Wir schildern diese Sachverhalte um auf die Komplexität und Schwierigkeit der Aufgabe hinzuweisen. Nicht erwähnt sind hier die Schwierigkeiten, die sich aus den politischen, wirtschaftlichen und rechtlichen Sphären ergeben und die mit viel Ungewißheit für die Zukunft gekennzeichnet sind. Genau diese Ungewißheit ist es, die uns Projektleiter immer mehr vom fachlich-technischen in das soziale Feld der Altstadterhaltung und -entwicklung versetzt, da die rechtlichen Instrumentarien keine Garantie für Nachhaltigkeit bieten.

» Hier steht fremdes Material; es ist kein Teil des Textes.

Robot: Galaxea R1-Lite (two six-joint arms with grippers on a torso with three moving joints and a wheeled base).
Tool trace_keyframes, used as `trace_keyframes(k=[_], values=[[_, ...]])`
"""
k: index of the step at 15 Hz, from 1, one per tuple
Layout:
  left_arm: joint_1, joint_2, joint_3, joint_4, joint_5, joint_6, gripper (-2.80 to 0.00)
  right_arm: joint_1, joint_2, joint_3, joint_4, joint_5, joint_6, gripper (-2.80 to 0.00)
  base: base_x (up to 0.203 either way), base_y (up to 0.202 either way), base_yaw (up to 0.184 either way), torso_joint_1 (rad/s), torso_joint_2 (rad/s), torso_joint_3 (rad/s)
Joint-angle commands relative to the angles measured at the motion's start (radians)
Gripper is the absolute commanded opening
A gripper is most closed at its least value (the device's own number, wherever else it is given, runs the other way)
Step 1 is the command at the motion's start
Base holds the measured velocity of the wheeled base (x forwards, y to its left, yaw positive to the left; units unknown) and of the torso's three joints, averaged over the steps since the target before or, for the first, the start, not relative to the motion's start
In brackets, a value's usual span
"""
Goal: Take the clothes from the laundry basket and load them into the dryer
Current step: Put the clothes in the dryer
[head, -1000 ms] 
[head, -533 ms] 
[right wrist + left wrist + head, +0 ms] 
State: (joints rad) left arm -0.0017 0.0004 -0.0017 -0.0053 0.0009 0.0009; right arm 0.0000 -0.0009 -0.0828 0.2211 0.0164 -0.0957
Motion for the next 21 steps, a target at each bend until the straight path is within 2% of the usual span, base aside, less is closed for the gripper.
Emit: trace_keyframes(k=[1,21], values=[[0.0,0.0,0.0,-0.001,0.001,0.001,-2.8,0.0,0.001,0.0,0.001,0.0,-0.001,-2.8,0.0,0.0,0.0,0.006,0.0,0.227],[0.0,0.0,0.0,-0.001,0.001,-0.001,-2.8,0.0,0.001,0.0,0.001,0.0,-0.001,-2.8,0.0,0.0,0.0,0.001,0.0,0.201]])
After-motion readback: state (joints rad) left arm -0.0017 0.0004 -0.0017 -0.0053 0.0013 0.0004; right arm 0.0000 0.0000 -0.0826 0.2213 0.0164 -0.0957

Aus der geschilderten Sachlage ergeben sich für das Projektteam folgende Vorgangsweise:
Weitere Vertiefung in der Erforschung des architektonischen und archäologischen Kulturerbes der Stadt Nablus. Der Wert dieser Stadt muß nicht nur den Verstand, sondern auch die Gefühle der Einwohner wecken, wozu noch viel Wissen über die Stadt notwendig ist. Um ein Phänomen zu lieben muß man es in aller Tiefe kennen.

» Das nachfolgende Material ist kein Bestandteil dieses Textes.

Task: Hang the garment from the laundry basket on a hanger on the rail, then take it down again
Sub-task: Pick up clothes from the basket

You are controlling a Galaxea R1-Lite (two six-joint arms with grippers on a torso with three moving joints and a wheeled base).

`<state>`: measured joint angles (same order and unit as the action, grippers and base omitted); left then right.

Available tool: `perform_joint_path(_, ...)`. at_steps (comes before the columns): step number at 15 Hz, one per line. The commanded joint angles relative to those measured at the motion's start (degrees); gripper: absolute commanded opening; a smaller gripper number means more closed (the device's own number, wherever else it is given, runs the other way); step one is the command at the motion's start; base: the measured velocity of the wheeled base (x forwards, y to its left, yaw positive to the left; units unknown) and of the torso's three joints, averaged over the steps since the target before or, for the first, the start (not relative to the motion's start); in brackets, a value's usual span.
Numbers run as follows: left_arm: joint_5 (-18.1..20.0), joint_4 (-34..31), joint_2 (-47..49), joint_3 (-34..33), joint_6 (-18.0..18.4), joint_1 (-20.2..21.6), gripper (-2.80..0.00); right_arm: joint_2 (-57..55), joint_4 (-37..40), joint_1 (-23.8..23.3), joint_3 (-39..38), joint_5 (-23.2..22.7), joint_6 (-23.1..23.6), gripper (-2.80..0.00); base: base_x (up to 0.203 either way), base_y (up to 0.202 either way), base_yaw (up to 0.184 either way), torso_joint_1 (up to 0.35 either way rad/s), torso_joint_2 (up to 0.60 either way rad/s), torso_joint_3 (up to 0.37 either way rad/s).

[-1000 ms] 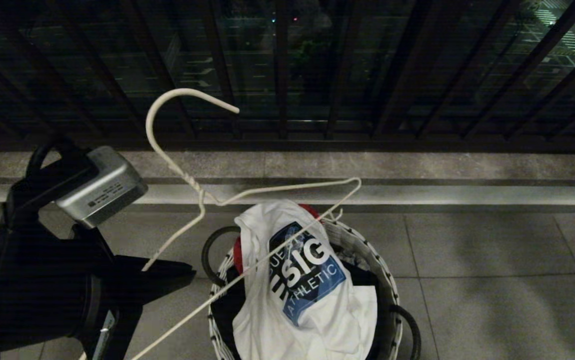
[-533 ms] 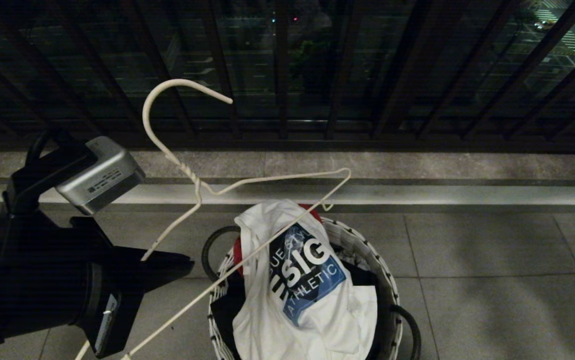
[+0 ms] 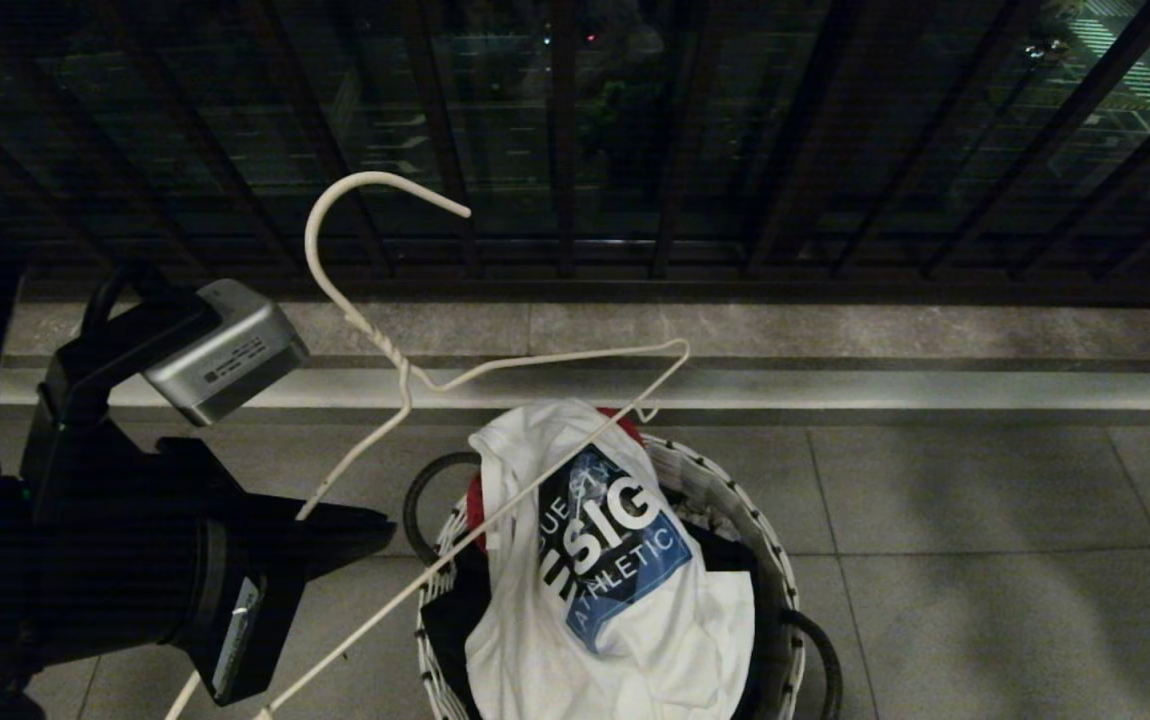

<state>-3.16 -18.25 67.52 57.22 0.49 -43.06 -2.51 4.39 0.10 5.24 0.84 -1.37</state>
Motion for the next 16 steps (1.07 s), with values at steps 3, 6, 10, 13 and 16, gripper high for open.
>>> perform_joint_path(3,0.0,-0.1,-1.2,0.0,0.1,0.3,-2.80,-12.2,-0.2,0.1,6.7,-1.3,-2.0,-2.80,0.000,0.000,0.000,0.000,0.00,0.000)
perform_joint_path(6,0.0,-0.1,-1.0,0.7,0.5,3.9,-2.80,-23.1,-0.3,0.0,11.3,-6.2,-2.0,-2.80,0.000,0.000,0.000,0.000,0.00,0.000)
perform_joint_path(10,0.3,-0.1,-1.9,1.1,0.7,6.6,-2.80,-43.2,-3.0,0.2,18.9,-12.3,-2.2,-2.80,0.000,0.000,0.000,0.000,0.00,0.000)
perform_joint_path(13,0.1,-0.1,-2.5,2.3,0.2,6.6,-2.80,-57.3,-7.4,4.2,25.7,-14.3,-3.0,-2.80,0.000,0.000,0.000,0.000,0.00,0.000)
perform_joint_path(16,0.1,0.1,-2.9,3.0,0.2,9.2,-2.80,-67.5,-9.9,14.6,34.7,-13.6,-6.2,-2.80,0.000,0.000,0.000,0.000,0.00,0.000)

Viel Öffentlichkeitsarbeit und informelle Gespräche mit den Einwohnern und den Interessierten. Der direkte menschliche Kontakt und das Geben von Beispielen kann viel mehr bewirken als kraftvolle politische Entscheidungen. Dabei soll der Schwerpunkt nicht so sehr auf die Einschränkungen der eigenen Initiative liegen, sondern auf die Möglichkeiten der Lösung von Problemen des Alltags. Die Entwicklung einer Lebenskultur ist von größerer Nachhaltigkeit der Erhaltungspolitik, als die Restriktionen.

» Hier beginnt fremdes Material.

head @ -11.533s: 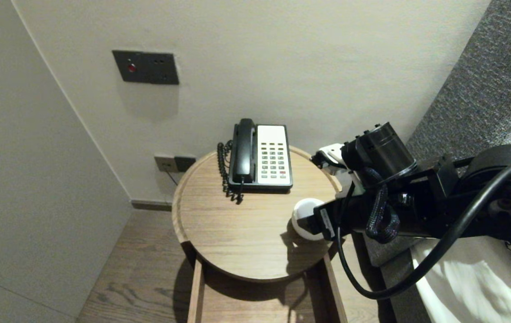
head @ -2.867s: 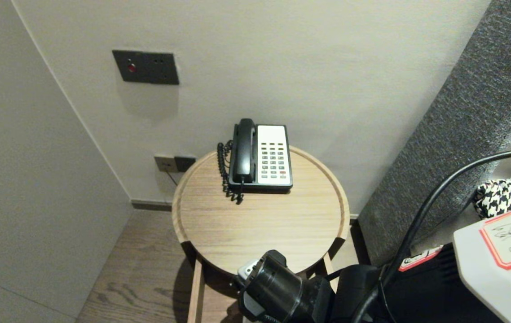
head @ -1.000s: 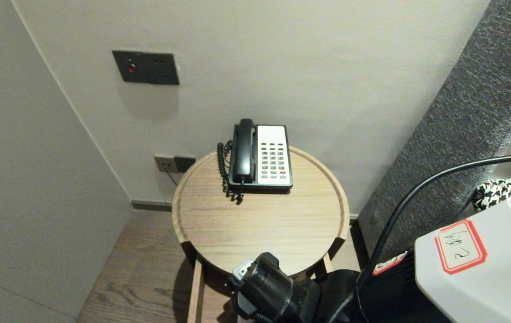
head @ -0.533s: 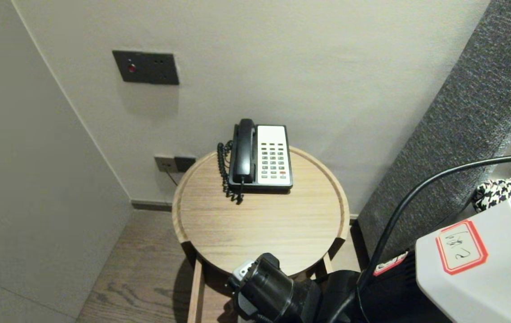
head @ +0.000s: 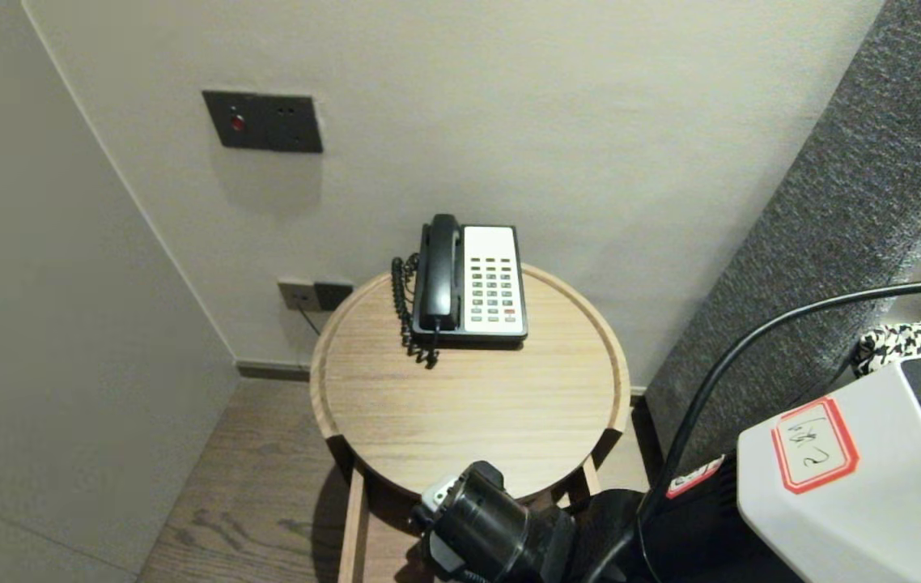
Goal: Put the remote controls on the table in the drawer one by one
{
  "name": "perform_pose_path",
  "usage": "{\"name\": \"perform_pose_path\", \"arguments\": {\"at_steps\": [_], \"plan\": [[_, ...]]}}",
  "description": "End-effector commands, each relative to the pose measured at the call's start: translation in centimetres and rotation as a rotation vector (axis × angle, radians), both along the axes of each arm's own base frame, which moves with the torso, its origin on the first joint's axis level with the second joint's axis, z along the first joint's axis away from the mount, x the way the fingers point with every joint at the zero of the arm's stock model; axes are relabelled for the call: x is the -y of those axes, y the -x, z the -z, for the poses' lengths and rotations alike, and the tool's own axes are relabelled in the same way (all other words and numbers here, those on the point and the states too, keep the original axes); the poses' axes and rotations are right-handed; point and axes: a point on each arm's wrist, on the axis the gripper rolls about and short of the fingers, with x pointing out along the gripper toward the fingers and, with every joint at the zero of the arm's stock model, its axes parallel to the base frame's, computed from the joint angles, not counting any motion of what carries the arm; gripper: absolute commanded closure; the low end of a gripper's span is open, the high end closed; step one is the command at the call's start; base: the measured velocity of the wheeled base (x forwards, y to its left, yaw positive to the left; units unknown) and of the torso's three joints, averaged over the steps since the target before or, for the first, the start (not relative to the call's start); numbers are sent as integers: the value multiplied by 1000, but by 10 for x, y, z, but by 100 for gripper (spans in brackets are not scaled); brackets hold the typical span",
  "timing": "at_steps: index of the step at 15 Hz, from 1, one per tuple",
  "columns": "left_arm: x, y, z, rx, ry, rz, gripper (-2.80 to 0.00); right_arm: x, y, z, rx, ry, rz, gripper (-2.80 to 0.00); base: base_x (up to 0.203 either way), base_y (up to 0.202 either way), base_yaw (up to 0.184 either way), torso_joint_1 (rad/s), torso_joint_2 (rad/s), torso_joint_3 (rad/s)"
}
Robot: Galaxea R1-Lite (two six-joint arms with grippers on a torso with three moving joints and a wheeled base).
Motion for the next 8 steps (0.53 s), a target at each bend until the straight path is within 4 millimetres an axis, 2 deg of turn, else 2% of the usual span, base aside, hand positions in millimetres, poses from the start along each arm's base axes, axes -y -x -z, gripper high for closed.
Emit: {"name": "perform_pose_path", "arguments": {"at_steps": [1, 8], "plan": [[0, 0, 1, -1, 0, 0, 0, 0, 0, -1, 3, -5, 2, -280, 0, 0, 0, 0, 0, 0], [0, 0, 0, 2, 0, 0, 0, 5, 3, -15, 40, -21, 15, -280, 0, 0, 0, 0, 0, 0]]}}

Die Entwicklung eines Instruments für Planung und Kontrolle, der auf breiten gesellschaftlichen Konsens beruht und auch rückwirkend das öffentliche Bewußtsein animiert und für spezifische und unerwartete Problemlösungen offen ist. Den Projektleitern schwebt die Vorstellung einer Altstadt, deren Wert weniger in den musealen Objekten, als in ihrer kontinuierlichen Entwicklung zu einem lebendigen Kulturfeld liegen soll.